Bartlett, George

Bartlett, George           1917 December 28th        Amesbury

Killed on the Line

A fatal accident occurred at Amesbury on Wednesday, in which a sergeant in the Royal Engineers named George Bartlett was killed on the military railway which runs from Amesbury to Larkhill. He was 56 years of age.

The full facts were related at an inquest held on Friday at Fargo Military Hospital by the Coroner for South Wilts (MR F H Trethowan).

Sapper J H Ellis, Royal Engineers, stationed at Countess Railway crossing, Amesbury, said he was on duty about 5.20pm, on Wednesday, December 19th, on an engine, which was proceeding towards the loco sheds at Countess. The engine was travelling about 5 or 6 miles an hour, and was going backwards. When about nine yards over the viaduct, which was about half a mile from Countess Crossing, and a distance of about 15 yards from another engine which they were going to assist, witness suddenly noticed someone come from the right hand side of the rails as if about to cross them. Witness shouted “Stop” to the driver, who pulled up as soon as he could, but he felt certain some one was knocked down. He thought th eman might have bee noticing the other engine which was in motion, and so did not see the one which struck him. The engine had its proper lights.

Sapper W Corthorn, RE, stationed at Countess Crossing, Amesbury, said he saw the sergeant walking towards the Countess Crossing at about 5.20pm. He had finished work and was on his way home. He stood still while one train passed him, and soon afterwards he stepped across the rails, apparently not noticing that another engine was behind. This engine struck him. Witness ran back to pick him up, and found that the engine had dragged him for a distance of 80 yards, and he was dead. He did not blame the driver of the engine for what occurred.
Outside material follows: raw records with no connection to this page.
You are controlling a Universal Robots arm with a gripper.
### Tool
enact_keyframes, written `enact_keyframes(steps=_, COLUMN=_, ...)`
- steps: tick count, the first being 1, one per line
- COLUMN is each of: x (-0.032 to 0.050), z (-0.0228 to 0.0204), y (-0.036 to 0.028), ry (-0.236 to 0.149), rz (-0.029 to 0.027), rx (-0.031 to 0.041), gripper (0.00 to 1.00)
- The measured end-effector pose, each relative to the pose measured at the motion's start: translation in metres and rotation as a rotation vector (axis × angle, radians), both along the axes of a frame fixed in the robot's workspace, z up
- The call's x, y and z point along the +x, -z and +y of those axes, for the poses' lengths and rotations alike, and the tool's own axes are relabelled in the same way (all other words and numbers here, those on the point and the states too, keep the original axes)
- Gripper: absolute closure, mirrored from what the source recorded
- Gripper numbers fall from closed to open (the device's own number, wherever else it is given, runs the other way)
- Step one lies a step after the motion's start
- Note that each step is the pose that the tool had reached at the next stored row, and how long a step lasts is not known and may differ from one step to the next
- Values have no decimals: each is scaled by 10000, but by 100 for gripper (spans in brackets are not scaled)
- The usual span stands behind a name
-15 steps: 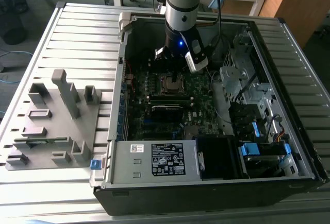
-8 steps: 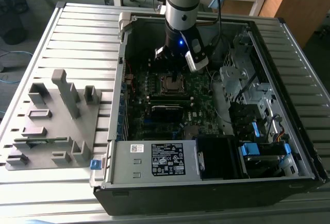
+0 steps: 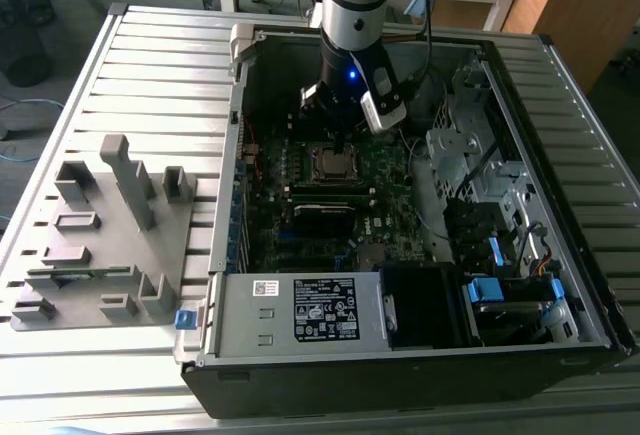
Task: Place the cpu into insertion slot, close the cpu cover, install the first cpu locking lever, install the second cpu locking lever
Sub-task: 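Install the second cpu locking lever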
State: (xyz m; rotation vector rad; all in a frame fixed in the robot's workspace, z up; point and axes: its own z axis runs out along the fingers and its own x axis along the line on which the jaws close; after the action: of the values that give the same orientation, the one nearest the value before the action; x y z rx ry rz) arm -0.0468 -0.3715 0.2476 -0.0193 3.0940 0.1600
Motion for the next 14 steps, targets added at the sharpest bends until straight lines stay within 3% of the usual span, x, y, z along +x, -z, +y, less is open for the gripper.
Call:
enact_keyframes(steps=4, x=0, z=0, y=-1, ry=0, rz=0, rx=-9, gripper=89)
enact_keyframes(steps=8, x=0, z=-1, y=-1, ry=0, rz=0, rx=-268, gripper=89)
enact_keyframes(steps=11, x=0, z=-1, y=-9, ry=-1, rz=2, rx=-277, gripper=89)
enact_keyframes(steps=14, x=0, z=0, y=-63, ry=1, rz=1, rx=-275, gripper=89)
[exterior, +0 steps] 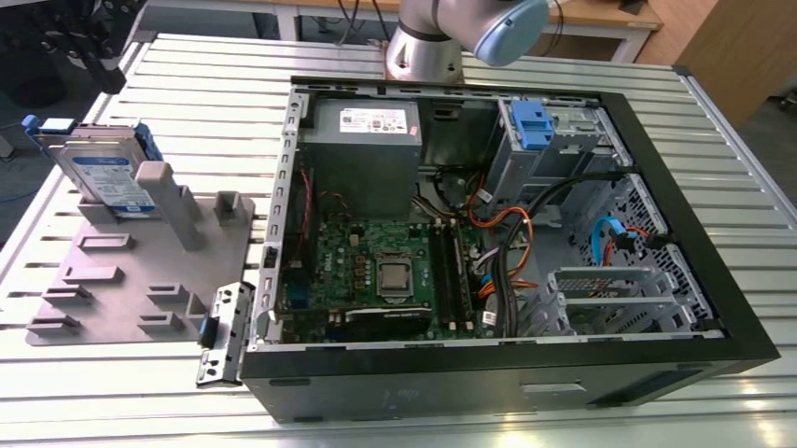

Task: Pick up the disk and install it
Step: 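Reach for the disk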

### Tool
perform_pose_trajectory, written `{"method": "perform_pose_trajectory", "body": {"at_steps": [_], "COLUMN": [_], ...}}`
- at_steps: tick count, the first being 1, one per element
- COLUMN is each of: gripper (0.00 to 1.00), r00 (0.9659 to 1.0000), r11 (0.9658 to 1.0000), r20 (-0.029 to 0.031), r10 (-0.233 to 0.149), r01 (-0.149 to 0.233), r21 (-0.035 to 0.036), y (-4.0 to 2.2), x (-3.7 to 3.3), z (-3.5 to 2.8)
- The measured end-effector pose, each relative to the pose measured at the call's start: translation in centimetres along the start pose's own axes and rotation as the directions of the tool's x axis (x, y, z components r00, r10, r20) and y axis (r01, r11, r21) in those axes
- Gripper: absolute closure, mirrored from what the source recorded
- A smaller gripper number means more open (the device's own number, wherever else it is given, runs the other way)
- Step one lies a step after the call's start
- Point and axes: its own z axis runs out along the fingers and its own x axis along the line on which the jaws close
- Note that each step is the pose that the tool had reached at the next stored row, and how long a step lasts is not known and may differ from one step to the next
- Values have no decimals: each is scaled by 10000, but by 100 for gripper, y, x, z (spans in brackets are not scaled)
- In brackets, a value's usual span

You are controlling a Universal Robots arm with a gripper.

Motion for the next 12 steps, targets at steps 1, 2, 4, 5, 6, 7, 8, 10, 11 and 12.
{"method": "perform_pose_trajectory", "body": {"at_steps": [1,2,4,5,6,7,8,10,11,12], "gripper": [89,89,89,89,89,89,89,89,89,89], "r00": [10000,10000,10000,10000,10000,10000,10000,10000,10000,10000], "r11": [10000,10000,10000,10000,10000,10000,10000,10000,10000,10000], "r20": [-1,-1,0,0,0,0,1,0,0,-1], "r10": [0,0,0,0,0,1,1,0,0,0], "r01": [0,0,0,0,0,-1,-1,0,0,0], "r21": [1,1,0,1,0,0,0,0,1,1], "y": [-1,-3,-5,-7,-8,-9,-11,-14,-15,-16], "x": [18,35,69,88,108,126,144,182,201,218], "z": [-1,-1,-1,-1,-1,-1,-1,-2,-2,-3]}}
Sapper F Angel, RE, stationed at Countess Railway Crossing, said he was driving the engine which knocked Bartlett down. He heard Ellis shout and pulled up the engine as soon as he could. He did not see the man before he had stopped the engine.

Sapper J Kelly, RE, stationed at Countess Railway Crossing, said he was standing on the footstep of the engine that knocked the man down, and was acting as shunter. He did not see the man, for he crossed from the opposite side of the engine.

Lieut J H Mason, RE (T), stationed at Larkhill, explained that the Countess Crossing Railway was a military camp railway running from Ratfyn Junction at Amesbury to the Larkhill Camps. The railway was not open for public traffic, but Bartlett was not a trespasser.

Lieut W Michel, USAMC, stationed at Fargo Military Hospital, said the man’s legs were severed, one completely and the other partially, and there was also an injury to the head. The fracture of the legs would could death by shock, without the head injury.

A verdict was returned to the effect that Bartlett met his death accidentally from injuries received in the course of his duties.